Kirk to Allen. rattles in and out. darn.

rim hates Malik.

Marvin williams jumper swish. 51-49

Hinrich drives layup MISS..

Marvin brings it up. loses control. offensive foul called on Marvin Williams.


----------



## spongyfungy (Oct 22, 2003)

Hinrich sets it up. to Ben in the corner. fakes. pulls back out.

to Kirk to Noc jumper GOOD.

51 all.

Marvin for three. MISS.

Zaza layup BLOCKED by Sweetney.

JJ for three. MISS. Zaza layup MISS. Tyson tapped it. Zaza has it. OOB.

Bulls ball

Hinrich off the curl, layup GOOD. 

53-51


----------



## spongyfungy (Oct 22, 2003)

Ivey jumper on the left wing. GOOD.


----------



## spongyfungy (Oct 22, 2003)

Kirk to Tyson FT line jumper is GOOD.

STOP THE PRESSES.


----------



## TomBoerwinkle#1 (Jul 31, 2002)

Its time Ben Gordon get started cookin' suttin'


----------



## spongyfungy (Oct 22, 2003)

Ivey drives. Kirk takes the charge. Tyson SWATS it away. anyways. Bulls ball though.

55-53 

Noc to Kirk. to Sweetney on the block. around Zaza off the glass layup GOOD!
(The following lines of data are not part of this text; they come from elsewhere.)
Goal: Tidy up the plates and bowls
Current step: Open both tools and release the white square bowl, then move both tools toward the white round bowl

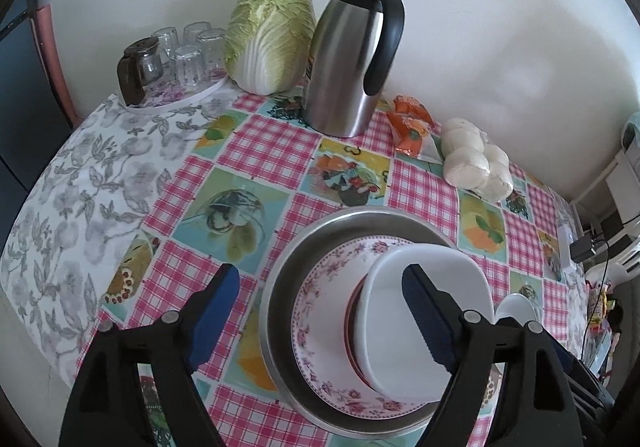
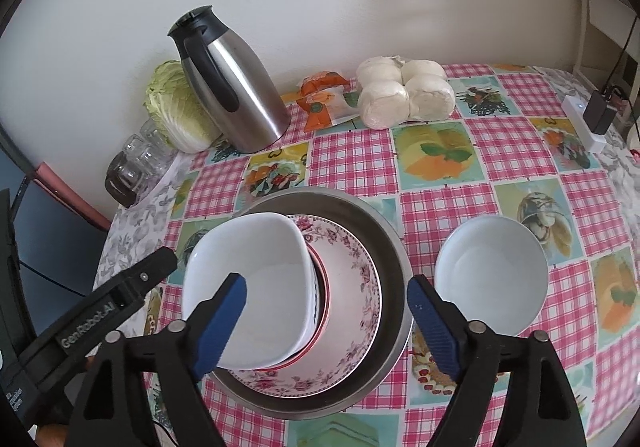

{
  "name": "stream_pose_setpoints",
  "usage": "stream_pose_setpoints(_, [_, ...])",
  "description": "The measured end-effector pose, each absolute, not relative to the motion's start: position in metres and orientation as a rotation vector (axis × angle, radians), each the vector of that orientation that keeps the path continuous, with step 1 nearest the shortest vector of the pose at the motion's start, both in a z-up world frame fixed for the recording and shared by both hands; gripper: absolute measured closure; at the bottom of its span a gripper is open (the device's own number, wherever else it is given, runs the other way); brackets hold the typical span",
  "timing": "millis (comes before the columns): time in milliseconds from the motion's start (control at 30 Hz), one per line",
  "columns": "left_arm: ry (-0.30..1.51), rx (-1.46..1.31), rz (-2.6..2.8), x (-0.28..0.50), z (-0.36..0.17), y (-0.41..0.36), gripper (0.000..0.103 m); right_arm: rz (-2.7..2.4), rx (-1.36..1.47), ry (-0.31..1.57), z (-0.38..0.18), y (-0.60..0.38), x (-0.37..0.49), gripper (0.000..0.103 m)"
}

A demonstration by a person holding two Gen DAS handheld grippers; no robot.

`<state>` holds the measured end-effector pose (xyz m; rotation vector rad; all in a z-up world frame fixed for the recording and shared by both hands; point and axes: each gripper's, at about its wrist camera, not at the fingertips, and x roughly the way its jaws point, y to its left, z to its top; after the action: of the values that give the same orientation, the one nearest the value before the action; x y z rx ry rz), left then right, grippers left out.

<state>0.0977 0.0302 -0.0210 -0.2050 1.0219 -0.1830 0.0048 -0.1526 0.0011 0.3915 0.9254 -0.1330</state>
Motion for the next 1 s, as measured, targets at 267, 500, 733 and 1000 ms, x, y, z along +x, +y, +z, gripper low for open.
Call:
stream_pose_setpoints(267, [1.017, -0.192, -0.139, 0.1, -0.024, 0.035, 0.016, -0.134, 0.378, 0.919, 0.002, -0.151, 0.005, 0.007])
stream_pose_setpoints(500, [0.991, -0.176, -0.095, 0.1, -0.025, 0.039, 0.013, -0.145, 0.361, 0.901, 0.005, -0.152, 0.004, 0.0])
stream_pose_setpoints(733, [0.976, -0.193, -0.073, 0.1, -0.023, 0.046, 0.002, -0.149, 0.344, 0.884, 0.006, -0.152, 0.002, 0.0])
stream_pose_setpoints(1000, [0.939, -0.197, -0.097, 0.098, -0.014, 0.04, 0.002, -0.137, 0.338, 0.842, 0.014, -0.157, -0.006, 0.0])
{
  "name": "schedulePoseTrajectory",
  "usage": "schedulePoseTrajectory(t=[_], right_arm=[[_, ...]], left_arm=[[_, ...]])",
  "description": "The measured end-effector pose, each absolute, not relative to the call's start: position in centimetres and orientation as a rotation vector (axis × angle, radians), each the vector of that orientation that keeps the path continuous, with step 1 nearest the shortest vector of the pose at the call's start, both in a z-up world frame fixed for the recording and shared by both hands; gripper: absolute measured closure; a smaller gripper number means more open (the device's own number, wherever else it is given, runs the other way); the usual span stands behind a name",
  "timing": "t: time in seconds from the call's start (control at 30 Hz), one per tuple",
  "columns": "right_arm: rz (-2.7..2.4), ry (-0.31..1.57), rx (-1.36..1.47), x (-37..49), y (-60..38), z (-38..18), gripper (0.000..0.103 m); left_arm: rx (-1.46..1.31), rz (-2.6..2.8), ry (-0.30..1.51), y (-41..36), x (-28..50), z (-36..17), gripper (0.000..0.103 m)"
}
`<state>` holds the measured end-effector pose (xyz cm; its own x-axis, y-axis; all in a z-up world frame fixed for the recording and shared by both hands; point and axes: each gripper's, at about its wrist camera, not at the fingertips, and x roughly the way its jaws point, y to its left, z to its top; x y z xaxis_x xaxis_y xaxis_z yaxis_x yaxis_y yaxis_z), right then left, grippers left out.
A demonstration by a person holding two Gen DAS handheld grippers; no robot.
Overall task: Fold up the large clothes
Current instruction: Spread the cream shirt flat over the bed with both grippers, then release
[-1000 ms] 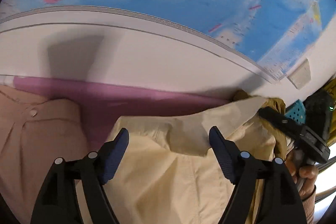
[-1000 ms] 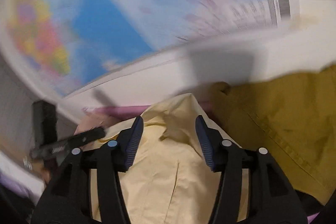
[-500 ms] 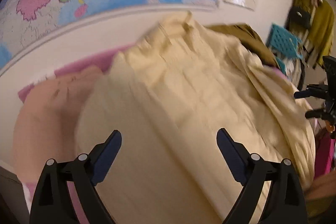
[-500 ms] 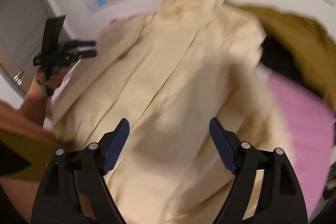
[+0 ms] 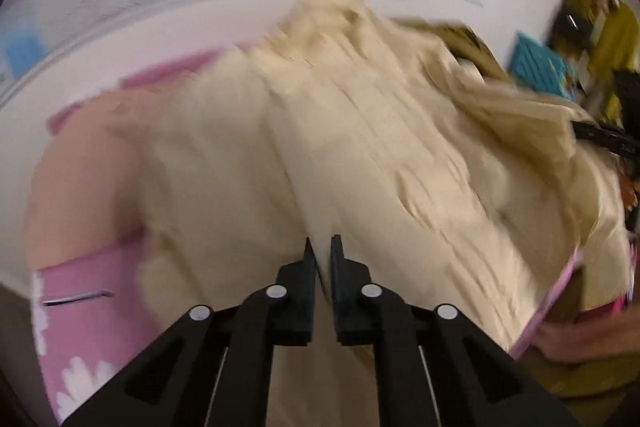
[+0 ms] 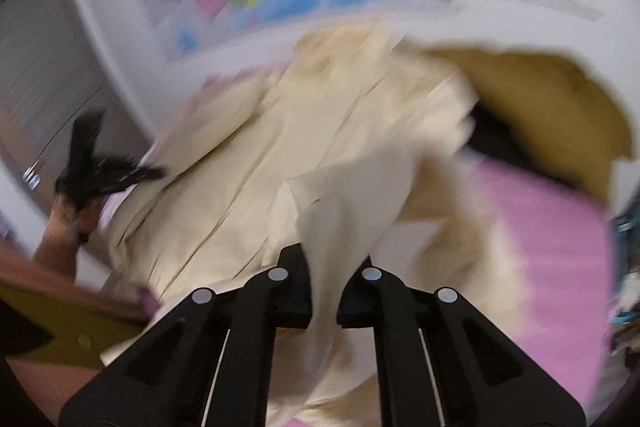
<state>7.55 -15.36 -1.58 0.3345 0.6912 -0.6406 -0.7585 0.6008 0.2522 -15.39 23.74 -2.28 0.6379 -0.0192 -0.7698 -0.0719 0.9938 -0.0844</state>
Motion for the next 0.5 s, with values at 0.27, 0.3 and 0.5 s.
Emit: schedulePoseTrajectory(t=[0.27, 0.3, 0.5], right_arm=[[0.639, 0.757, -0.078, 17.9, -22.8, 0.5, 0.097], [0.6, 0.792, -0.07, 19.3, -23.4, -0.9, 0.096], [0.455, 1.039, -0.025, 23.5, -24.7, -10.0, 0.084]], left_arm=[[-0.029, 0.51, 0.741, 33.8, -15.9, 4.1, 0.1], [-0.014, 0.572, 0.753, 35.0, -15.8, 3.9, 0.1], [0.017, 0.781, 0.948, 38.4, -14.3, -2.0, 0.079]])
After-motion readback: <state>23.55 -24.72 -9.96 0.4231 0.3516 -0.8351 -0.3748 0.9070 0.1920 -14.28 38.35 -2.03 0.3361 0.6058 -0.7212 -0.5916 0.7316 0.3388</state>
Childress fallaway jumper MISS.

Hinrich transition three. GOOD!!

60-53 Bulls.


----------



## mizenkay (Dec 29, 2003)

nocioni hitting now. 

nothing falling for kirk. until then.

ooh. and chandler rattles one in.


----------



## UMfan83 (Jan 15, 2003)

YES! PBP is appreciated for the next 5 minutes, keep it up


----------



## spongyfungy (Oct 22, 2003)

I like how we are pulling Josh Smith away, allowing Sweetney to post up against Zaza on the one-on-one without the help D. Josh Smith was just killing us inside.


----------



## spongyfungy (Oct 22, 2003)

Childress to to JJ to Zaza.

Zaza slips and falls. foul on Sweetney.

5:44 left 60-53.


----------



## spongyfungy (Oct 22, 2003)

JJ to Josh. inside to Zaza. foul called on Tyson. will shoot two. 60-53 5:37 left


----------



## spongyfungy (Oct 22, 2003)

Zaza splits FT's

60-54

Kirk floater MISS.

Childress to Lue to Smith drives. layup MISS. JJ with the tip dunk.

60-56 4:57

Zaza is bleeding on the elbow.


----------



## TomBoerwinkle#1 (Jul 31, 2002)

My God Josh Smith plowed through the lane like a fullback.


----------



## spongyfungy (Oct 22, 2003)

60-56 4:57 left

Kirk to Ben on the inbounds. to Noc. Sweetney spins in the air. layup MISS. and fouls.

richter scale 1.2


----------



## TomBoerwinkle#1 (Jul 31, 2002)

These Hawks announcers are a pain in the patoot


----------



## spongyfungy (Oct 22, 2003)

Sweetney makes good on both.

62-56.

JJ in the lane. to Smith. three. MISS

Noc boards. to Ben. inside to Tyson. throws it right to the Hawks.

Smith jumper GOOD.

62-58 3:50 left.


----------



## ATLien (Jun 18, 2002)

TomBoerwinkle#1 said:


> These Hawks announcers are a pain in the patoot


How so?

I kind of like them.


----------



## mizenkay (Dec 29, 2003)

sweetney with the *THUD*. that was loud.


----------



## TomBoerwinkle#1 (Jul 31, 2002)

The refs are just plain allowing streetball tonight...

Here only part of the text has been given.